I have it on unassailable authority that God doesn't give tests. (S)he runs an all-pass university.


----------



## Blancrocher (Jul 6, 2013)

Ukko said:


> I have it on unassailable authority that God doesn't give tests. (S)he runs an all-pass university.


Sure, university is a walk in the park--but then you go out in the real world and find a Job.


----------



## Blake (Nov 6, 2013)

Blancrocher said:


> Sure, university is a walk in the park--but then you go out in the real world and find a Job.


Then you work your entire life for a bit of peace and fulfillment, just to die and have it all taken away... Something seems amiss with this equation.


----------



## Ukko (Jun 4, 2010)

Blancrocher said:


> Sure, university is a walk in the park--but then you go out in the real world and find a Job.


God's university courses are life-long. Everybody graduates. (Infants may receive an honorary degree, and a re-start.)


----------



## Blancrocher (Jul 6, 2013)

So I'm not going to get a "like" for my crappy pun on "job/Job"? Oh well--I suppose I should be happy if it doesn't earn me a suspension. 

:lol:


----------



## Mahlerian (Nov 27, 2012)

Blancrocher said:


> So I'm not going to get a "like" for my crappy pun on "job/Job"? Oh well--I suppose I should be happy if it doesn't earn me a suspension.
> 
> :lol:


It got a smile from me, but isn't there something a little fishy about it?


----------



## superhorn (Mar 23, 2010)

Beethoven differs from his predecessors Haydn ,Mozart and their contemporaries in that he was no longer
writing music merely to please listeners and give them what they wanted to hear but making a personal 
statement . 
Of course, his lesser works do fit into the kind of merely pleasant music which was the norm at a time
when composers wrote for patrons and would not dream of writing something outlandish lest they offend
those patrons , but works like the Eroica symphony, 5th , the Missa Solemnis, the Hammerlavier sonata
the 9th symphony, etc were extremely challenging to many listeners and critics .
There is an unprecendented ruggedness , emotional intensity , complexity of structure , texture ,
as well as some radical departures from conventional form, such as the 14th string quartet ,
with its seven movements and departure from conventional sonata form .
It would have been inconceivable for Haydn or Mozart to write a symphony inspired by current events,
such as the Eroica , which Beethoven originally dedicated to Napoleon but changed his mind in rage
when Npoleon had himself crowned emperor .


----------



## PetrB (Feb 28, 2012)

some guy said:


> Seems on the surface of it to have been a rather sadistic test, no? Mean. Cruel. Fiendish.
> 
> Those sound like descriptions of another guy entirely, eh? Or?

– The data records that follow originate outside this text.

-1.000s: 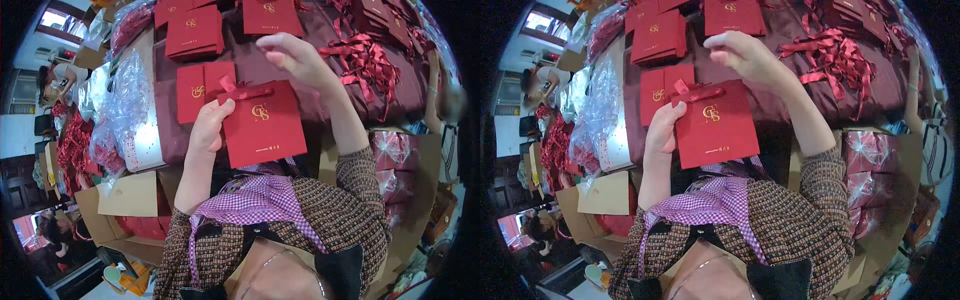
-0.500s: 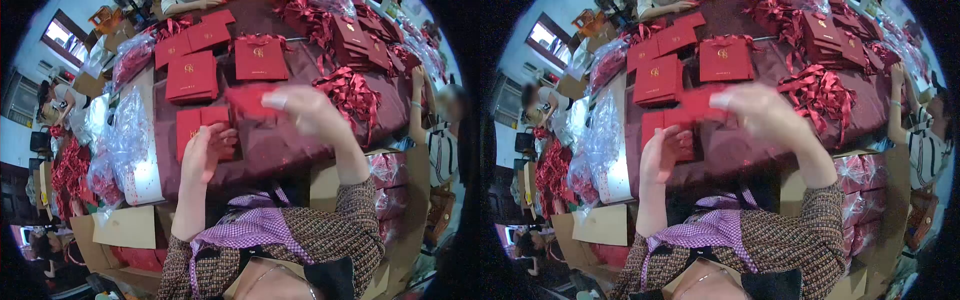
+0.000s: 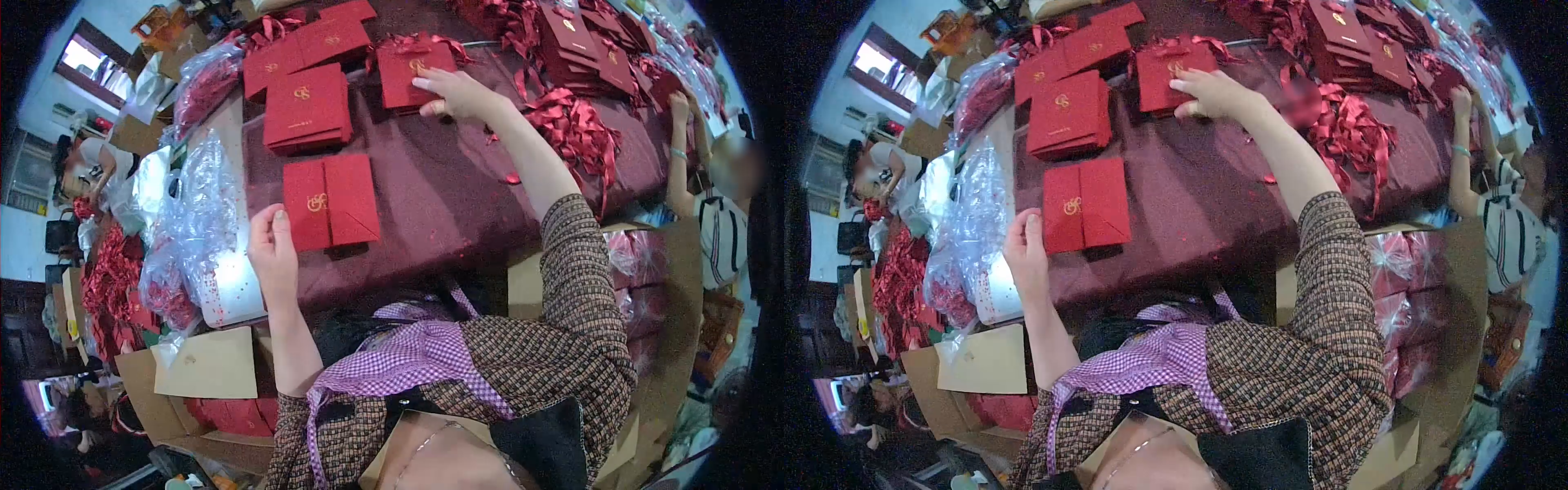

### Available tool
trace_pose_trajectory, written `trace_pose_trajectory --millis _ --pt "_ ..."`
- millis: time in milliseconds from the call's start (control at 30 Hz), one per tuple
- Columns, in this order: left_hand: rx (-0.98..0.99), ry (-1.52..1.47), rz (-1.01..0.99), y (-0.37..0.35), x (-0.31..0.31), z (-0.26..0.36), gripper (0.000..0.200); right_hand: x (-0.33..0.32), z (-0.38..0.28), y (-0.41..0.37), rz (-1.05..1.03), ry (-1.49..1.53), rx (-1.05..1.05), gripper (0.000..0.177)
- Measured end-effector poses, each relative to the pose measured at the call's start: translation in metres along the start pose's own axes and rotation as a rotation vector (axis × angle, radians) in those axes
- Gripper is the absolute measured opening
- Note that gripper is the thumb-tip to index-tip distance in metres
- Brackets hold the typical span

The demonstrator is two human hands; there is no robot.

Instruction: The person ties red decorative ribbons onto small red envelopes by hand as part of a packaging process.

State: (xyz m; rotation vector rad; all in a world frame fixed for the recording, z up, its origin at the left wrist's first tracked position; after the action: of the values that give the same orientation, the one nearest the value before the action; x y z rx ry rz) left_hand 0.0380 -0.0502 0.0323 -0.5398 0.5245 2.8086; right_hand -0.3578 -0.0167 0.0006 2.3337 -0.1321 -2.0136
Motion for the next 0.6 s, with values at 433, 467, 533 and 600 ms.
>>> trace_pose_trajectory --millis 433,467,533,600 --pt "0.160 0.527 -0.036 0.014 0.025 -0.019 0.037 -0.021 0.008 -0.130 0.226 -0.007 0.011 0.020" --pt "0.173 0.544 -0.062 0.015 0.028 -0.019 0.038 -0.012 0.014 -0.130 0.183 0.084 0.055 0.015" --pt "0.159 0.566 -0.056 0.015 0.028 -0.018 0.040 -0.011 0.016 -0.132 0.282 0.111 0.065 0.010" --pt "0.194 0.624 -0.043 0.015 0.029 -0.015 0.042 -0.012 0.007 -0.127 0.308 0.094 0.075 0.008"
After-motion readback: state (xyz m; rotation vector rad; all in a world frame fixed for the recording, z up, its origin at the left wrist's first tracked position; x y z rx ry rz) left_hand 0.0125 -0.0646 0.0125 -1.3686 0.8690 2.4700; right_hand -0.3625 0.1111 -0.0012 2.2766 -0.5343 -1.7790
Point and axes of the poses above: each hand's wrist, its own y-axis towards the middle knuckle, its own x-axis out of the palm, z = x × y, the point moved 7 cm from there along y, towards the middle knuckle, and after that the axes turned 2 degrees about y, right-handed, at the moved point
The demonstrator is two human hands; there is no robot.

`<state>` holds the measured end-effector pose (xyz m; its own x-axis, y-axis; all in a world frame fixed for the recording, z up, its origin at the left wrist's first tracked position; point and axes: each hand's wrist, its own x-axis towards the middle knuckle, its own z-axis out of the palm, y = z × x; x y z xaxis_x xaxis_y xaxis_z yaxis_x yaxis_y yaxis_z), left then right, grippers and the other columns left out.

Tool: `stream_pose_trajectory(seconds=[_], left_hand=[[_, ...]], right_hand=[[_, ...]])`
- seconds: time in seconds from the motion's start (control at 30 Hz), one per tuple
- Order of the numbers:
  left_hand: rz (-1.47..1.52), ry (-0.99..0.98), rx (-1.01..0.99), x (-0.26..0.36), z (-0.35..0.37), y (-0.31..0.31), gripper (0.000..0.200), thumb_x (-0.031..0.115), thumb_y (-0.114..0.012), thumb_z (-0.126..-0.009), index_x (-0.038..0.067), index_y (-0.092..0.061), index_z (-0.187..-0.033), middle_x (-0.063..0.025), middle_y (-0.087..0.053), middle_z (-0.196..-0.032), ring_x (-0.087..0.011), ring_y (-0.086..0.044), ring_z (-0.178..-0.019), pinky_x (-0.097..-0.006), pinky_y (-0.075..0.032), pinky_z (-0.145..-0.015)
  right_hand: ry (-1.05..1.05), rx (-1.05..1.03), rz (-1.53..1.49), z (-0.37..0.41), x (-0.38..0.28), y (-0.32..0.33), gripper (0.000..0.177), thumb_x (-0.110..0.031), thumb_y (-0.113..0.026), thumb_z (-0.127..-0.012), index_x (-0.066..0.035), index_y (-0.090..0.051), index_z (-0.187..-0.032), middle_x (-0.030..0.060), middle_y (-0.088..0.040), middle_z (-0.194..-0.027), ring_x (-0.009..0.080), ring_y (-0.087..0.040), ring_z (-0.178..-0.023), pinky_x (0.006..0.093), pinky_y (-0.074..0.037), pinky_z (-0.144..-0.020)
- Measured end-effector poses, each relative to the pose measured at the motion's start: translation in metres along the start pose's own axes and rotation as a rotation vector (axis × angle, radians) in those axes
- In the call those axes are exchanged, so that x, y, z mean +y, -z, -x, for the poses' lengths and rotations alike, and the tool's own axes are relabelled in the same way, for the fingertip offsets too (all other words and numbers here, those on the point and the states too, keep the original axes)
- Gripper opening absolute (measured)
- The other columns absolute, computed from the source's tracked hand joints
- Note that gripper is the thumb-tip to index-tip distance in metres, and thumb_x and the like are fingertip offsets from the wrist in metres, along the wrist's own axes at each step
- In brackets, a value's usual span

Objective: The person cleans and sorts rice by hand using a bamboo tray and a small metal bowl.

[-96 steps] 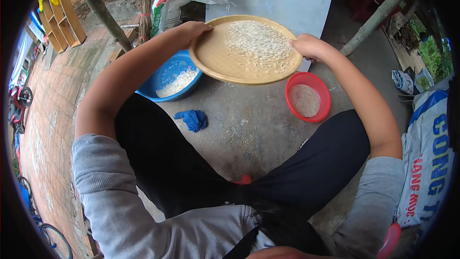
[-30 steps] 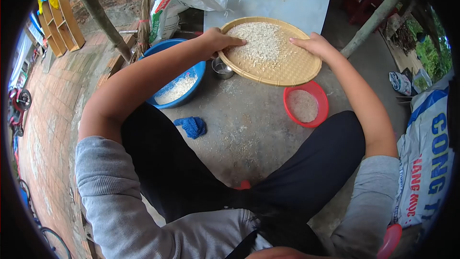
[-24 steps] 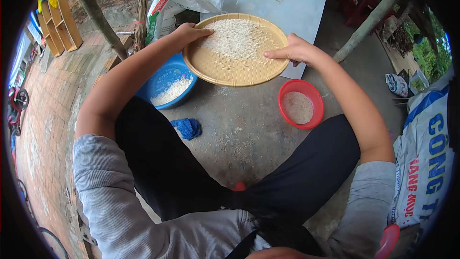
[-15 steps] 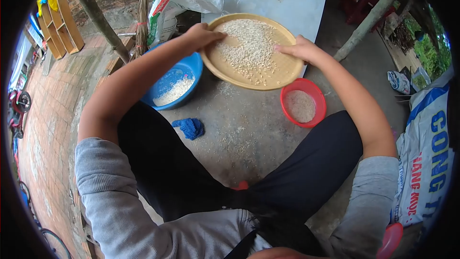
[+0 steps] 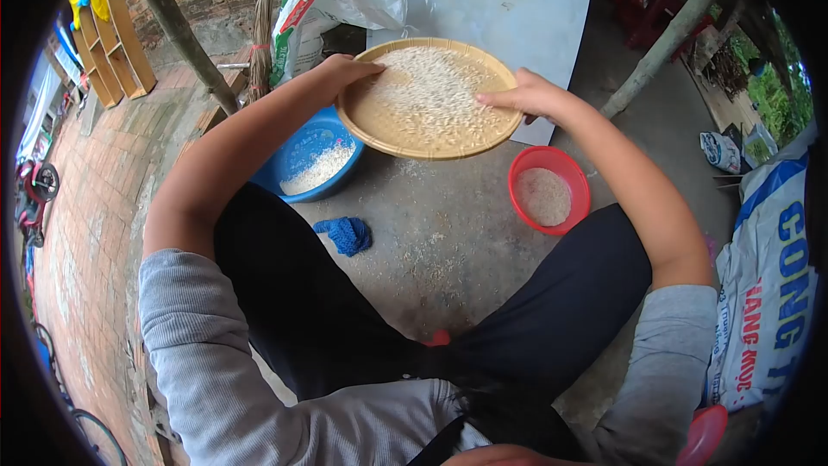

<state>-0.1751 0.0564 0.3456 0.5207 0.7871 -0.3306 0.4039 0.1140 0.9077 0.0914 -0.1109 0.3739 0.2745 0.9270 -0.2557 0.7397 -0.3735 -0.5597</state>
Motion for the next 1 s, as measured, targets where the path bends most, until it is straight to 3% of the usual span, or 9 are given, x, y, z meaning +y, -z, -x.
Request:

LOL, perhaps you're talking about that rather clueless "God I" of the old testament, and not "God II" of the _New & Improved_ new testament sort?

Me, I'm waiting for the "III" sequel, excepting the franchise seems to be doing quite well and doesn't yet need that shot in the arm boost.


----------



## GGluek (Dec 11, 2011)

If you not yet encountered it, find and read JWN Sullivan's "Beethoven, His Spiritual Development.



julianoq said:


> After studying Beethoven's life a little, my opinion is that what explain Beethoven's 'thisness' is the obvious sincerity in his music, in a sense that his musical progression is totally influenced by his development through life. I am not saying that Bach or Haydn weren't sincere in their music, but they had more obligations to please their patrons (and write absurd amounts of music), and the sincerity sometimes feels a little obscured. Mozart broke this pattern being almost entirely "free" to write as he wanted (but a little limited by his difficult to manage finances), but Beethoven simply could not exist as Beethoven if he had the same obligations. His life force and his personality were almost impossible, even for himself, to handle.
> 
> (in the first paragraph I left out any mentions of _spirituality_, so if you don't believe in this kind of thing you probably don't want to continue reading.)
> 
> What is more interesting in Beethoven's life (and clearly reflected in his compositions), in my opinion, is his spiritual development. How a young, brilliant, absurdly promising composer, with a great ego and force of will could be challenged? His deafness, in my opinion, was not put in his way by chance. It was a big, and planned, test by God, a test that Beethoven almost failed but in the end his will to live and to manifest his art prevailed. The influence of this in his music is not easy to explain, but I think that it is exactly the 'thisness' that differentiate Beethoven's music from everything that came before or after him.


----------



## Guest (Nov 8, 2013)

PetrB said:


> Me, I'm waiting for the "III" sequel, excepting the franchise seems to be doing quite well and doesn't yet need that shot in the arm boost.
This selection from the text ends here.